Method for Extraction, Purification and Structural Elucidation:

10kg of the pulverized leaf of the part was weighed and soaked in a Methanol: Water mixture in a ratio of 4:1 for about 72 hours resulting in a volume of 2000ml:500ml. The mixture was filtered, and the filtrate heated in a water bath to one-tenth (1/10) of the volume at a temperature of about 40°C. The filtrate was then acidified with 2ml of 2M H2SO4 and then extracted with chloroform. The mixtures were separated using a separating funnel. The chloroform extract was heated to dryness and re-dissolved with chloroform given the chloroform extract (Harbone, 1998). This extract was thereafter subjected to column chromatography. The crude extract was separated by column chromatographic technique.
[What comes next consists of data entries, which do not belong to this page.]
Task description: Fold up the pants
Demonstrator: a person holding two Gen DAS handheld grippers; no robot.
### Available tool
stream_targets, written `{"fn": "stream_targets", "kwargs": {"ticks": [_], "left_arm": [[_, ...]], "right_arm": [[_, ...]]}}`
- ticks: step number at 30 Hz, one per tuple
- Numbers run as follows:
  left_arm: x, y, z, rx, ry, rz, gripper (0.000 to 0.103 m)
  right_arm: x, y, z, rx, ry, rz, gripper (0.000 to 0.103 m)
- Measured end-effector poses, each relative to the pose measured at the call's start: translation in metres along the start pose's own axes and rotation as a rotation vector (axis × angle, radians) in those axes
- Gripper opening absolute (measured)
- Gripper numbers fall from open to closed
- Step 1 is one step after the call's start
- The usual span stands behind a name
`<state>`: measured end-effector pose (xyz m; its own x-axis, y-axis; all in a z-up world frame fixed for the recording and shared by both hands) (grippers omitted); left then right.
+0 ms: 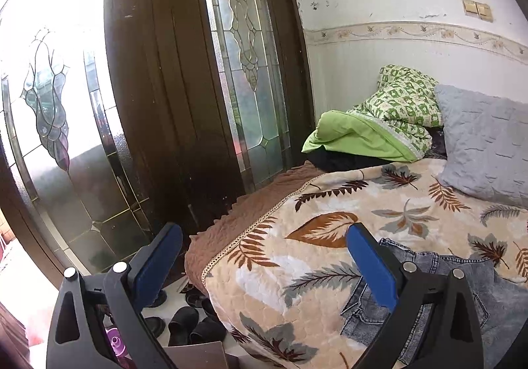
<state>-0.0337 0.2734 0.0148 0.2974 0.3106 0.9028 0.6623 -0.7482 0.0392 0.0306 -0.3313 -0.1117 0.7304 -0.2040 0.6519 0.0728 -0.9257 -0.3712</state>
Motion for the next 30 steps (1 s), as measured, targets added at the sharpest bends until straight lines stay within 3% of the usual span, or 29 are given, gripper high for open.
{"fn": "stream_targets", "kwargs": {"ticks": [3,7,11,14,17,18,21,25,28,30], "left_arm": [[0.001,0.004,-0.004,-0.006,0.003,0.001,0.1],[-0.008,0.031,-0.009,-0.069,-0.034,0.024,0.1],[-0.041,0.091,-0.021,-0.193,-0.085,0.141,0.1],[-0.085,0.148,-0.034,-0.322,-0.168,0.276,0.1],[-0.139,0.199,-0.04,-0.406,-0.277,0.422,0.1],[-0.157,0.213,-0.041,-0.429,-0.312,0.469,0.1],[-0.204,0.244,-0.039,-0.464,-0.412,0.568,0.1],[-0.244,0.257,-0.033,-0.467,-0.503,0.618,0.1],[-0.259,0.256,-0.023,-0.45,-0.554,0.628,0.1],[-0.259,0.253,-0.02,-0.471,-0.57,0.604,0.1]], "right_arm": [[0.0,0.003,-0.001,0.0,0.003,0.006,0.014],[0.001,0.012,-0.009,-0.001,0.018,0.035,0.014],[0.001,0.027,-0.023,0.031,0.04,0.115,0.014],[-0.008,0.042,-0.036,0.079,0.04,0.213,0.015],[-0.028,0.054,-0.048,0.107,0.024,0.302,0.023],[-0.036,0.058,-0.052,0.114,0.021,0.33,0.03],[-0.063,0.066,-0.06,0.156,0.003,0.455,0.065],[-0.087,0.075,-0.061,0.215,0.009,0.588,0.066],[-0.105,0.08,-0.048,0.269,-0.003,0.716,0.066],[-0.113,0.083,-0.037,0.255,-0.033,0.762,0.066]]}}
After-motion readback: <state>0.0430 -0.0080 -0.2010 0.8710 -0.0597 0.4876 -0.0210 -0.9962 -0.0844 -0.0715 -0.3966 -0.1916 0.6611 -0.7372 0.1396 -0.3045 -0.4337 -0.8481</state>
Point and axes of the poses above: each gripper's, at about its wrist camera, not at the fingertips, and z roughly the way its jaws point, y to its right, x to its top, the point moved 6 cm from there along z, roughly the way its jaws point, and after that the axes turned 12 degrees about -z, right-handed, at the moved point
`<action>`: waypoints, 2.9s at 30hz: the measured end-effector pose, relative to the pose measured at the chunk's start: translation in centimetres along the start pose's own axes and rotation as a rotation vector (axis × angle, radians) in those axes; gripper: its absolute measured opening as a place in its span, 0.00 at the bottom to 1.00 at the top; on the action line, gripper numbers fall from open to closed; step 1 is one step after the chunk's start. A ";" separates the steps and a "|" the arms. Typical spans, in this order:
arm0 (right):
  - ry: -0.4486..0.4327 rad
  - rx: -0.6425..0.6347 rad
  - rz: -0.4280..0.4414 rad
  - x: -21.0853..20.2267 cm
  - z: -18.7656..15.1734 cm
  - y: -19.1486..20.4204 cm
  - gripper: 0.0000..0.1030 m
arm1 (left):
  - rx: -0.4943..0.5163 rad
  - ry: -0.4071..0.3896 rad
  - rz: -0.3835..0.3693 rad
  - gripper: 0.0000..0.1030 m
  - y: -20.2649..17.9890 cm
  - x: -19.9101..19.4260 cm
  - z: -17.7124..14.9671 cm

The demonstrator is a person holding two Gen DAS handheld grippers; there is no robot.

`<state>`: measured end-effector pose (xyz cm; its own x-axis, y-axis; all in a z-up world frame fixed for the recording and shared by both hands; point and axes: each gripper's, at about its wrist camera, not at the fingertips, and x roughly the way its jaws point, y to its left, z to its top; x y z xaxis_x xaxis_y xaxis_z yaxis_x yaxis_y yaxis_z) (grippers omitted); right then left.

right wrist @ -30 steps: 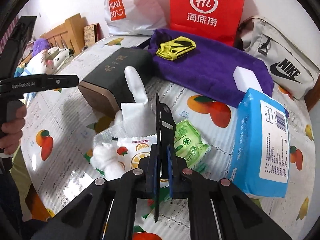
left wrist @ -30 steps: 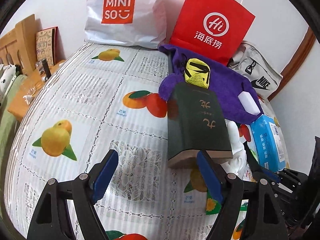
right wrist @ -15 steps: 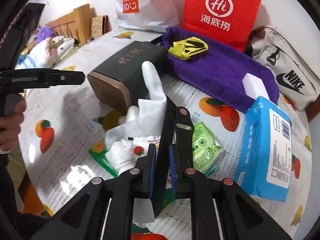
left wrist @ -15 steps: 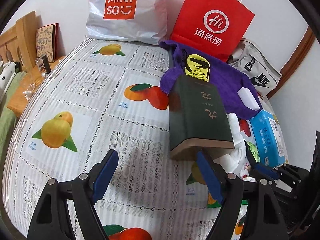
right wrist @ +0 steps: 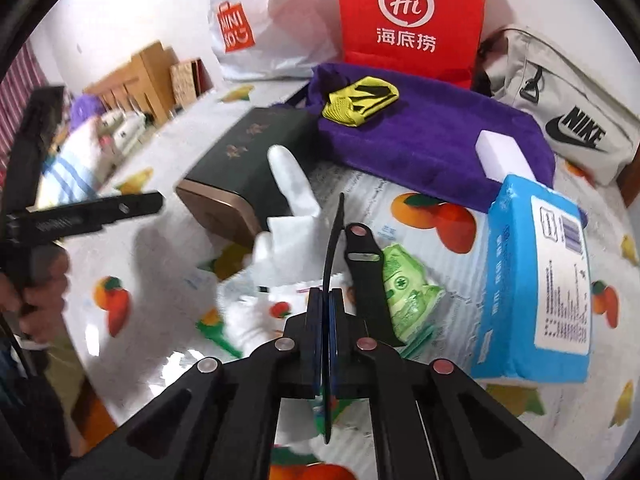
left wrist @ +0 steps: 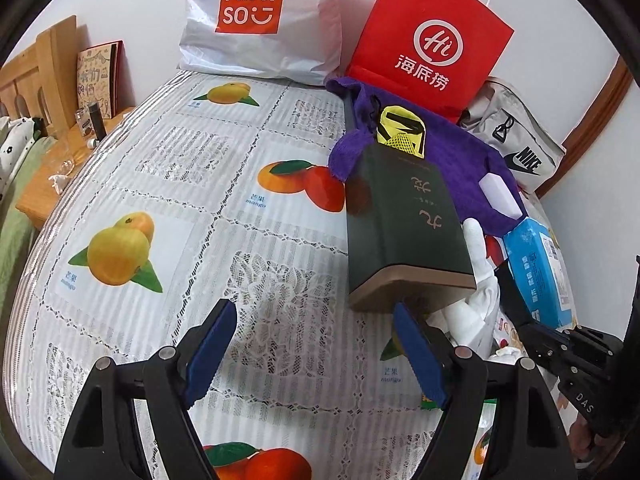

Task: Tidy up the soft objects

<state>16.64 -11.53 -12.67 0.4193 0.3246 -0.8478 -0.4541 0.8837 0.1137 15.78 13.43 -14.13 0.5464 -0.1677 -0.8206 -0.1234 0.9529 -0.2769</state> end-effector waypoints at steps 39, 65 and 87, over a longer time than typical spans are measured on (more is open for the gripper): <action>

The glass column (150 x 1.5cm.ID) was packed with two-third (2/3) the length with silica gel (70-230 mesh). The glass column was plugged with cotton wool at the bottom and a polytetrafluoroethylene (PTFE) stop cork, 100ml of chloroform, and methanol mixture (80:5 v/v) was poured into the column and allowed to drain to the level of the gel bed in order to condition the system. 15g of the crude extract was subjected to column chromatography and eluted with hexane-ethyl acetate (80:20, 70:30, 60:40, 50:50.), ethyl acetate (100%), and methanol (100%) gradients. Slurry of silica gel 70-230 mesh (600g) was made with the eluting solvent and packed into the glass column. The tap was opened to allow the excess solvent to run off. 15 g of the hexane leaf extract was dissolved in the eluting solvent and packed on top of the silica gel slurry with a pipette. As soon as the cake began to form on the column, glass wool fiber was placed on top of the extract and the eluting solvent was added. The collection of the eluent was done with 50 mL and 100 mL conical flasks. Further elution was done with increasing concentration gradients.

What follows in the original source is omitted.